> [PROMPT] Down to the last line, restate the listing below exactly.

> [DATASET EXTRACT]
+===+

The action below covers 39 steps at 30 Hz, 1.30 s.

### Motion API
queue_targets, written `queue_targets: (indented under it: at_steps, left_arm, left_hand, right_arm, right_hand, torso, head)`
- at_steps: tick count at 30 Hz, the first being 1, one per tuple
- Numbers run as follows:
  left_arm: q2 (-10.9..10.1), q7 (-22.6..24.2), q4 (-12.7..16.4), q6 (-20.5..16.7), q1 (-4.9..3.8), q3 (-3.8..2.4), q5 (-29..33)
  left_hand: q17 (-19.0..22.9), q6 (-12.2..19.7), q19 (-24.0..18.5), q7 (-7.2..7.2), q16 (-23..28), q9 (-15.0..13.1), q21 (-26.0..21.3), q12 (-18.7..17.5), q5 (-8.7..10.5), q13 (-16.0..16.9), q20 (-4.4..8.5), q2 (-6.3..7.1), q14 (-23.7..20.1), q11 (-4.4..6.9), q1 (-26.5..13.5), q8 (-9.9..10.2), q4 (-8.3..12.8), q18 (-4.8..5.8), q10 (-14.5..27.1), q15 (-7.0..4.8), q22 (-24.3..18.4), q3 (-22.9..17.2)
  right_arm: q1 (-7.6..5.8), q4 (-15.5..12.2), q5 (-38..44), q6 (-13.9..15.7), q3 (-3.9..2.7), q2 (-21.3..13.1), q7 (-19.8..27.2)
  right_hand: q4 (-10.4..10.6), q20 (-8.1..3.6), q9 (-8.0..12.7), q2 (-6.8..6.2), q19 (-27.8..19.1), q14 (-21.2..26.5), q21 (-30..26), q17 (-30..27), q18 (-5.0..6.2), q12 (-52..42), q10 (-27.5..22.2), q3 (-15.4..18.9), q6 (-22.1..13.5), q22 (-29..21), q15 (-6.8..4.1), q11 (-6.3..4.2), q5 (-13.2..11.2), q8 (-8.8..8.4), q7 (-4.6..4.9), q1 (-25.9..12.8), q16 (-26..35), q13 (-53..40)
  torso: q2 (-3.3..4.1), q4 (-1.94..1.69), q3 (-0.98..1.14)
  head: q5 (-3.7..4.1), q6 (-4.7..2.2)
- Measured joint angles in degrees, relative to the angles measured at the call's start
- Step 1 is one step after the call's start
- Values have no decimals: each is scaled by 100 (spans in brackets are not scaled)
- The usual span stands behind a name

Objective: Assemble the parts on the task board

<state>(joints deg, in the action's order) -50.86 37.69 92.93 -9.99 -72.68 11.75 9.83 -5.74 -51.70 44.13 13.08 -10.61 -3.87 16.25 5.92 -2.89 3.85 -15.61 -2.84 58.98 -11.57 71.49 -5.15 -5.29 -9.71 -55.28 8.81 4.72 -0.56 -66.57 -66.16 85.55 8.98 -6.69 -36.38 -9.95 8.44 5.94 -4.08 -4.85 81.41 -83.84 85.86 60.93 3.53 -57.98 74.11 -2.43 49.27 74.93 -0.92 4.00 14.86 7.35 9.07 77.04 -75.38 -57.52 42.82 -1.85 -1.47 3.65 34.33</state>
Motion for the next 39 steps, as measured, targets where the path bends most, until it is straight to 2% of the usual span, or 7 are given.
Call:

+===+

> [WRITTEN SOLUTION]
The action below covers 39 steps at 30 Hz, 1.30 s.

### Motion API
queue_targets, written `queue_targets: (indented under it: at_steps, left_arm, left_hand, right_arm, right_hand, torso, head)`
- at_steps: tick count at 30 Hz, the first being 1, one per tuple
- Numbers run as follows:
  left_arm: q2 (-10.9..10.1), q7 (-22.6..24.2), q4 (-12.7..16.4), q6 (-20.5..16.7), q1 (-4.9..3.8), q3 (-3.8..2.4), q5 (-29..33)
  left_hand: q17 (-19.0..22.9), q6 (-12.2..19.7), q19 (-24.0..18.5), q7 (-7.2..7.2), q16 (-23..28), q9 (-15.0..13.1), q21 (-26.0..21.3), q12 (-18.7..17.5), q5 (-8.7..10.5), q13 (-16.0..16.9), q20 (-4.4..8.5), q2 (-6.3..7.1), q14 (-23.7..20.1), q11 (-4.4..6.9), q1 (-26.5..13.5), q8 (-9.9..10.2), q4 (-8.3..12.8), q18 (-4.8..5.8), q10 (-14.5..27.1), q15 (-7.0..4.8), q22 (-24.3..18.4), q3 (-22.9..17.2)
  right_arm: q1 (-7.6..5.8), q4 (-15.5..12.2), q5 (-38..44), q6 (-13.9..15.7), q3 (-3.9..2.7), q2 (-21.3..13.1), q7 (-19.8..27.2)
  right_hand: q4 (-10.4..10.6), q20 (-8.1..3.6), q9 (-8.0..12.7), q2 (-6.8..6.2), q19 (-27.8..19.1), q14 (-21.2..26.5), q21 (-30..26), q17 (-30..27), q18 (-5.0..6.2), q12 (-52..42), q10 (-27.5..22.2), q3 (-15.4..18.9), q6 (-22.1..13.5), q22 (-29..21), q15 (-6.8..4.1), q11 (-6.3..4.2), q5 (-13.2..11.2), q8 (-8.8..8.4), q7 (-4.6..4.9), q1 (-25.9..12.8), q16 (-26..35), q13 (-53..40)
  torso: q2 (-3.3..4.1), q4 (-1.94..1.69), q3 (-0.98..1.14)
  head: q5 (-3.7..4.1), q6 (-4.7..2.2)
- Measured joint angles in degrees, relative to the angles measured at the call's start
- Step 1 is one step after the call's start
- Values have no decimals: each is scaled by 100 (spans in brackets are not scaled)
- The usual span stands behind a name

Objective: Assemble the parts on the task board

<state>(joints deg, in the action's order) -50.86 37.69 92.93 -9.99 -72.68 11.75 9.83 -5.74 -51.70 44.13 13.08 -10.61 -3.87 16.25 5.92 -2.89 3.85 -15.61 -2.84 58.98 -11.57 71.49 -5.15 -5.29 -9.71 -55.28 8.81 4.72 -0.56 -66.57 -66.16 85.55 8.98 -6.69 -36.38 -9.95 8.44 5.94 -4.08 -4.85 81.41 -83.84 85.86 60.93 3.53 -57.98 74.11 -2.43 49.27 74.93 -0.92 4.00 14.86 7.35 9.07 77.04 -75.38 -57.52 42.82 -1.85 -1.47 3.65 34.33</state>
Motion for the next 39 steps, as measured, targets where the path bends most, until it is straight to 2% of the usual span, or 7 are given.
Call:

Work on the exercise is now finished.